Asylum seeker policies should deter boats and show compassion

Former prime minister Scott Morrison let the cat out of the bag on his refugee policy on the day of the federal election. For almost a decade, when critics suggested his policies on stopping the boats and offshore detention were taken to extremes as a way of wedging the ALP and playing to the far right, he insisted his sole concern was keeping our borders safe. Yet on election day in May, it has now been confirmed, Morrison used border policy to play the most cynical and hypocritical politics.

He had for almost a decade followed a strict policy of refusing to give out timely information on Operation Sovereign Borders and his tactics to turn back boats carrying asylum seekers. But a report by Home Affairs Department secretary Michael Pezzullo on Friday confirmed that Morrison’s office pressured the department to leak to selected journalists the story of an ongoing turn-back of a boat from Sri Lanka.

It seems Scott Morrison only kept “on-water matters” secret when it suited him.Credit:James Brickwood

The Liberal Party then sent text messages to voters as they went to the polls in the federal election and Morrison called a press conference claiming the boat was a harbinger of what would happen if Labor won.

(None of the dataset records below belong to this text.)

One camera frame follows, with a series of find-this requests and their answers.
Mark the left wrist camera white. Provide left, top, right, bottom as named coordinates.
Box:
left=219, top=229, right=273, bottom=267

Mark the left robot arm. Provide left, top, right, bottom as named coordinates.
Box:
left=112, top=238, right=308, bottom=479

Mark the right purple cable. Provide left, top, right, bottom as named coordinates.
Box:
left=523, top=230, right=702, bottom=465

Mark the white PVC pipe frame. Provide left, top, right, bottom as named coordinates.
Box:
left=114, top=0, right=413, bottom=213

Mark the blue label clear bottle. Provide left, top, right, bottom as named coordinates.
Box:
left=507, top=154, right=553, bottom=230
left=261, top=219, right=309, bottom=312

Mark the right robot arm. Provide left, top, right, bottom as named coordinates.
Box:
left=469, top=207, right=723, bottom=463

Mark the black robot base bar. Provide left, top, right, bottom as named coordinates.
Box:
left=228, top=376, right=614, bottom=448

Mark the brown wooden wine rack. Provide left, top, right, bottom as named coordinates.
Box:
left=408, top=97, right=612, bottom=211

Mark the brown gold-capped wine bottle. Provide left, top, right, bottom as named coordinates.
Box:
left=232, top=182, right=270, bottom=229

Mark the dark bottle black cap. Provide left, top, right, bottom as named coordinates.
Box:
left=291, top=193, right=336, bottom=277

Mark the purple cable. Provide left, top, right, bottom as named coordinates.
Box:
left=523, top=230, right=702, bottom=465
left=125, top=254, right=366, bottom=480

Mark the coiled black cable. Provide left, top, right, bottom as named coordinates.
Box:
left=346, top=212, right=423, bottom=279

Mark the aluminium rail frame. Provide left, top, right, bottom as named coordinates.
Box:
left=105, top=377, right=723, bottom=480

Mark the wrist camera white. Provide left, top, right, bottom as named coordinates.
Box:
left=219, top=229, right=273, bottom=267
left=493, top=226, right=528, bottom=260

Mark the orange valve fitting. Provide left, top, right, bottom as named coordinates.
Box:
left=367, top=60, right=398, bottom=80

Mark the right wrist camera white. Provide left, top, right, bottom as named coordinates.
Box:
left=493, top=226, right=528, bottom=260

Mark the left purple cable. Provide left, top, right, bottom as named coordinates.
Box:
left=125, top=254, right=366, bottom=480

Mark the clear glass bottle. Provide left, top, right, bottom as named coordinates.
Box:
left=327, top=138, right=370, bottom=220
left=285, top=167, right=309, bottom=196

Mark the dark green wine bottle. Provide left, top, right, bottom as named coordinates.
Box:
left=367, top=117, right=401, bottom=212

The tawdry scheme broke the caretaker convention which restricts what governments can ask of public servants during elections, and by publishing information about an operation while it was ongoing, the government also could have jeopardised the operation and endangered lives. It seems Morrison only kept “on-water matters” secret when it suited him.

The incident is an unprincipled coda to Morrison’s prime ministership, but the broader question is whether the Coalition was being equally cynical and political in other aspects of its border policies.

There is no question that Australia must maintain the essential policy of turning back the boats and deterring new boat arrivals, but the Morrison government’s stance in regard to the tens of thousands of asylum seekers who reached Australia before that policy was imposed has been unnecessarily cruel. They have been trapped in limbo either in offshore detention, in detention in Australia or on temporary protection visas here.

The Coalition insisted that showing compassion would invite a new wave of boat arrivals. This argument was always questionable. Many saw it as an example of the Coalition government’s wedge politics, painting any expression of compassion as a vote for people smugglers.

For instance, the Coalition tried to block sick refugees and asylum seekers from coming to Australia from Manus Island and Nauru for medical treatment. When it was forced to bring them here, the government kept them locked up in hotels for years, rather than release them into the community. When it finally did release people, it was without any explanation or apparent plan.

The hotel policy was cruel and also expensive. A court challenge to this practice by Kurdish refugee Mostafa Azimitabar heard last week that the government was spending $3 million a month on one of dozens of hotels used for immigration detention.

With his decision to allow the Nadesalingam family (formerly known as the Murugappans) to return to their home in Biloela, Queensland, while they await the outcome of an appeal over their asylum claim, Prime Minister Anthony Albanese signalled he is planning to end this performative cruelty. He has also promised to offer permanent visas to 19,000 people already recognised as refugees but who have lived in limbo for years on temporary visas with limited rights.

It is time for Australia to move beyond the hyper-partisan debate over refugees and formulate policies that deter new boat arrivals while showing compassion to those who have come here looking for safety.